| Exercise |
Among the entries below, find each line holding "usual" and return it.
--------------------------------------------------
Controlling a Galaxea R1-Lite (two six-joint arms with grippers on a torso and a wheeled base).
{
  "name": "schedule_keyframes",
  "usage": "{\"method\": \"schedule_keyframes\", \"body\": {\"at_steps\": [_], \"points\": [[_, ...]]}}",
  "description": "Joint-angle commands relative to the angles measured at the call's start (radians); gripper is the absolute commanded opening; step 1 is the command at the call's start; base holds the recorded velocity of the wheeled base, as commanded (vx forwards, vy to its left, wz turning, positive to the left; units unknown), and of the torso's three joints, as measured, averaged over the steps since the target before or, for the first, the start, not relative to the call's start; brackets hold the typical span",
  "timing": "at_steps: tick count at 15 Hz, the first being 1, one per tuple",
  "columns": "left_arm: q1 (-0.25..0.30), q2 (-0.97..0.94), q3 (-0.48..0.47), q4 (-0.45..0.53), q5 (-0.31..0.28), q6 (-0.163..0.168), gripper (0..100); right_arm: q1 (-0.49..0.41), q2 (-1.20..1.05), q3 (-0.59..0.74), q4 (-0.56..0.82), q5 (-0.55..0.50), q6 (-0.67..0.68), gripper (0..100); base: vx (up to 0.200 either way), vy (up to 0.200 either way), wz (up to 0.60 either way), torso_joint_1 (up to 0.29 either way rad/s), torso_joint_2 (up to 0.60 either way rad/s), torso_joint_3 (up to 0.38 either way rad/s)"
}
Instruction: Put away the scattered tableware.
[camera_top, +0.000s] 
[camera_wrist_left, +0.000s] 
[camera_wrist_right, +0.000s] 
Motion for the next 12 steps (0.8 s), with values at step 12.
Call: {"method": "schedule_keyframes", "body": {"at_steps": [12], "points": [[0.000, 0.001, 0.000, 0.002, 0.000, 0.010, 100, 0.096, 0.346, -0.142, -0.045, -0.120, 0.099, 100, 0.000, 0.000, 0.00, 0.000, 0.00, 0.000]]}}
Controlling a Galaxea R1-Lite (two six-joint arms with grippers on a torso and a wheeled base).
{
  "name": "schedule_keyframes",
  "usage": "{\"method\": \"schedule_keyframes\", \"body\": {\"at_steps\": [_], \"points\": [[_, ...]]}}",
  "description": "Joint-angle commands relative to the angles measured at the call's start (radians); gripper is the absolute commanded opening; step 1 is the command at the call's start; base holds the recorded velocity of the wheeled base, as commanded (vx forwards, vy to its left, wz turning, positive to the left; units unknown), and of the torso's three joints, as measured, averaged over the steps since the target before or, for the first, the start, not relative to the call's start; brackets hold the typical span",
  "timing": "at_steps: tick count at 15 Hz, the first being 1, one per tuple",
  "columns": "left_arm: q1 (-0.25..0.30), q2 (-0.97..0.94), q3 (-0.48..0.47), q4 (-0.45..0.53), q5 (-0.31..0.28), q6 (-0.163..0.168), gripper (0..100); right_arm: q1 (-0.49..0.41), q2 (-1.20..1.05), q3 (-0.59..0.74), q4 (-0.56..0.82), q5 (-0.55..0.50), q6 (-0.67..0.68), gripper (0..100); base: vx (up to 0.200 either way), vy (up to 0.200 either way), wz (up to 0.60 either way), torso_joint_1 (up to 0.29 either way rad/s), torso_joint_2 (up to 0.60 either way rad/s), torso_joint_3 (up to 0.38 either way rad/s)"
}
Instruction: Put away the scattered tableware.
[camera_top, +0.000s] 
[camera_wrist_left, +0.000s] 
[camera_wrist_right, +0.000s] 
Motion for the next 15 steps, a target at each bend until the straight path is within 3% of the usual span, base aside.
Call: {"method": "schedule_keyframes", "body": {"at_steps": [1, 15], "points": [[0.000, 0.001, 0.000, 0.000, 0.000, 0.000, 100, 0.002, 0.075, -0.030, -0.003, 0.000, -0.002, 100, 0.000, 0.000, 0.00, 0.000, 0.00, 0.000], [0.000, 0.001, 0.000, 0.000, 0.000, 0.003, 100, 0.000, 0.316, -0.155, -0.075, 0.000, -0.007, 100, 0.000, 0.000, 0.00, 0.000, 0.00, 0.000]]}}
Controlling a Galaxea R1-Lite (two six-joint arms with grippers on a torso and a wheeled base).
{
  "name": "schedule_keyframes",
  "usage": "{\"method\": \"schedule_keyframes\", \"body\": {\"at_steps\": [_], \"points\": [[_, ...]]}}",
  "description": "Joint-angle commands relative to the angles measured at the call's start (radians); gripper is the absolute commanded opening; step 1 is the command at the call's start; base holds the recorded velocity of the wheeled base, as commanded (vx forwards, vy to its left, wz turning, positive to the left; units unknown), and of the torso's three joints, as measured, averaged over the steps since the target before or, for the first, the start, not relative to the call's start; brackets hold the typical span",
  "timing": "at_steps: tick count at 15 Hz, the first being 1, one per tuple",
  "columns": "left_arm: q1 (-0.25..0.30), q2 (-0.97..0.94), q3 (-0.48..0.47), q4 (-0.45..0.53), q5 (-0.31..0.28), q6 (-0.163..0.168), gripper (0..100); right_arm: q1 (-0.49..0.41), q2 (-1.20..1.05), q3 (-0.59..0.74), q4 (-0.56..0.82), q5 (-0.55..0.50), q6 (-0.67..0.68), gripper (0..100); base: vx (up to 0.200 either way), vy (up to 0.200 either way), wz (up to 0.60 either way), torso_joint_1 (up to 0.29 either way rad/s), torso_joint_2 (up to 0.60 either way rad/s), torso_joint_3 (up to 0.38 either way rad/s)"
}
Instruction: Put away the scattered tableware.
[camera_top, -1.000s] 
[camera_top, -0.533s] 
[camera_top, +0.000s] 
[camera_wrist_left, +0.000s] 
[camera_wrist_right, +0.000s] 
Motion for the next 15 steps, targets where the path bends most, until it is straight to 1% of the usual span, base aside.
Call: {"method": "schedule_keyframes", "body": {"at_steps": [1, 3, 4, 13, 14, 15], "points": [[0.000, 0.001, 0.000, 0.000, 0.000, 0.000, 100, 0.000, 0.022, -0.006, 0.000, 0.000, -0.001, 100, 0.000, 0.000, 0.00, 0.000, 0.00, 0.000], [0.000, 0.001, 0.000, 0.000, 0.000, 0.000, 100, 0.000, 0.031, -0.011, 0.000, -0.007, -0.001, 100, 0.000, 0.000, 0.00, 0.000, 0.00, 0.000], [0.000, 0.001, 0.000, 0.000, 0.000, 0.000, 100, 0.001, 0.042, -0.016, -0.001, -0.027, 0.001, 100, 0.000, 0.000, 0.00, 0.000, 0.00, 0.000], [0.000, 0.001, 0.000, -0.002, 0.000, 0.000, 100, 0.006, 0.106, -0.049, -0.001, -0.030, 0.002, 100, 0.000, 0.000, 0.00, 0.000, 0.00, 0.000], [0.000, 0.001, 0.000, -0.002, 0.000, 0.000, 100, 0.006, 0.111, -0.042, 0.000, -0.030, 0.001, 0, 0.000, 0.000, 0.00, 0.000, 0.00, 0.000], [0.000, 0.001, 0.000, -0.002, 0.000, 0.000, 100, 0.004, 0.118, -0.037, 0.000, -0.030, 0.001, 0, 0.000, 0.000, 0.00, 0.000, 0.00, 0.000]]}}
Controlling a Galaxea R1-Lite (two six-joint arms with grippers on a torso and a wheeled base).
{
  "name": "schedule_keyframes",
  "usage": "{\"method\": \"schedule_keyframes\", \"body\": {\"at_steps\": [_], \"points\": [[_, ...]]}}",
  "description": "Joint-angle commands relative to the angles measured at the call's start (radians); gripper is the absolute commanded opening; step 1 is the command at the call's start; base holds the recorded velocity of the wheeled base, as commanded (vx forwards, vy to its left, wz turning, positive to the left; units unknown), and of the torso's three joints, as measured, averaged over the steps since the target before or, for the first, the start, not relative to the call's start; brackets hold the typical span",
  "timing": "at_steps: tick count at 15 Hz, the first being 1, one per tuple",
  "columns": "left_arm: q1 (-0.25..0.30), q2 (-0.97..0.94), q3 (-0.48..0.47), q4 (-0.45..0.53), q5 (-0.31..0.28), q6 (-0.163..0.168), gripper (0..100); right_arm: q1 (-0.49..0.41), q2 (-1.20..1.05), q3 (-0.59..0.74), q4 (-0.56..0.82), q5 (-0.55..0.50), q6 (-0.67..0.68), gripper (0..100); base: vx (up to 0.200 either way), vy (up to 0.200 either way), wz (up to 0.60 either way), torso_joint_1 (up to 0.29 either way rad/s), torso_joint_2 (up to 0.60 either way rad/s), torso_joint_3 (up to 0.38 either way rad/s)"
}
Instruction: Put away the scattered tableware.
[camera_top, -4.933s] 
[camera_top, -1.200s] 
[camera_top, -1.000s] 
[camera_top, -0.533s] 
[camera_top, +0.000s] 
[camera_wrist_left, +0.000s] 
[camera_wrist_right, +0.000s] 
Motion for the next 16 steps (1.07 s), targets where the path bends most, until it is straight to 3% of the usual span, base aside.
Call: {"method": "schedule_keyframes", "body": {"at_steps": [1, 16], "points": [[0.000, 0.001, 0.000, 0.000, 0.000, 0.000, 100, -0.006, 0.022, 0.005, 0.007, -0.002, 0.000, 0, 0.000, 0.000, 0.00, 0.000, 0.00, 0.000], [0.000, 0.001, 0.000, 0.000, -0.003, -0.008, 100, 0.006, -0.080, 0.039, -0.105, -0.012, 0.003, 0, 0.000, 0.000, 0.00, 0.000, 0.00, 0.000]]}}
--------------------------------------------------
| Result |
Motion for the next 15 steps, a target at each bend until the straight path is within 3% of the usual span, base aside.
Motion for the next 15 steps, targets where the path bends most, until it is straight to 1% of the usual span, base aside.
Motion for the next 16 steps (1.07 s), targets where the path bends most, until it is straight to 3% of the usual span, base aside.

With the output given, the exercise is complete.